Анна в удобной, просторной коричневой юбке и белой блузе босиком проходит через лужайку и сообщает, что прибыл очередной гость — младший сын Эмануила, Самуил, который унаследовал дело отца. Услышав от Анны это известие, я довольно хмыкаю. Сэм мне всегда нравился. Его назвали так не в честь пророка, а в честь героя Троллоповского «Мистера Пиквика»; он проницателен и глубок — редкое сочетание. Шаркающей походкой он приближается ко мне, опираясь на трость, — тучный, в темном костюме, в очках, с седой бородой. Мы тепло приветствуем друг друга и говорим по-английски.
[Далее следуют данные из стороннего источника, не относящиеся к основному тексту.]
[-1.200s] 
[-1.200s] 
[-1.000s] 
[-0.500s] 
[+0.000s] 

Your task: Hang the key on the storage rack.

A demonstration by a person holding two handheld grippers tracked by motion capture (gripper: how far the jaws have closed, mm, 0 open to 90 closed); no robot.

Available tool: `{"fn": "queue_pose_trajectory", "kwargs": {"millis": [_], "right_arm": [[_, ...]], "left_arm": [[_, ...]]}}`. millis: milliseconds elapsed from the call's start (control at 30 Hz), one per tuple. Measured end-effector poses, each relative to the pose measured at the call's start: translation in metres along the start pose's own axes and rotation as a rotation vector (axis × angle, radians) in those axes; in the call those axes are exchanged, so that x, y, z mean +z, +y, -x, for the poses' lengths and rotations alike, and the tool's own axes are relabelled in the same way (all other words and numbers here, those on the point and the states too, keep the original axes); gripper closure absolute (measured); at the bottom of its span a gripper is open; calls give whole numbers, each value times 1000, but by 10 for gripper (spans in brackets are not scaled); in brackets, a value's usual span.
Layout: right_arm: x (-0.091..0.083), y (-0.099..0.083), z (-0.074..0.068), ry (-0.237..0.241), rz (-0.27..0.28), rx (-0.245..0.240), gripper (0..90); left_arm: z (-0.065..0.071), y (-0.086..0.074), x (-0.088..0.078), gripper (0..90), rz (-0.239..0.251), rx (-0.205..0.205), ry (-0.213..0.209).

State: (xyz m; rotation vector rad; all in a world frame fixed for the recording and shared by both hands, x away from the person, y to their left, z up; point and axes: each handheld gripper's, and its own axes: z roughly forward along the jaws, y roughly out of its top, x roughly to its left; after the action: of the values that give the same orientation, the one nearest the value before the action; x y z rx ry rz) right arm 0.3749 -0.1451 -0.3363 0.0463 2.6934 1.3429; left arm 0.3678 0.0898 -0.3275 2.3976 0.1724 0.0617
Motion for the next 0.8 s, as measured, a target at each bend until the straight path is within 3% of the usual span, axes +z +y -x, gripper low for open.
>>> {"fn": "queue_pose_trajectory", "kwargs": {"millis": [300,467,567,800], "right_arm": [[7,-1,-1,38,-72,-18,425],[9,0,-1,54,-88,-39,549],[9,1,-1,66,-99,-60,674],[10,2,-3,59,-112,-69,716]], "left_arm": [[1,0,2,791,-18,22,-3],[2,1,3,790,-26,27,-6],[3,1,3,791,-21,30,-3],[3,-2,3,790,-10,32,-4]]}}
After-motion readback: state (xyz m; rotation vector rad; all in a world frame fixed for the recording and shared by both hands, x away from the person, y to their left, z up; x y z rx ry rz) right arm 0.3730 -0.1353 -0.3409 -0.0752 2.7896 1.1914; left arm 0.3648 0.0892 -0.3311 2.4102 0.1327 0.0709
Вскоре мне становится ясно, что он чем-то смущен. Не тем, что я скоро отбуду к праотцам, а тем, что должен сообщить мне известие, которое, по его мнению, может меня огорчить.
— Я тут перечитывал ваши письма моему отцу, — говорит он. — Замечательные письма! Может быть, вы помните, в одном из них, от 1897 года, вы задаете отцу один болезненный вопрос. Причем это вы сами называете его болезненным. Вы спросили, известно ли ему что-либо о сексуальных домогательствах или попытках соблазнения со стороны вашего отца?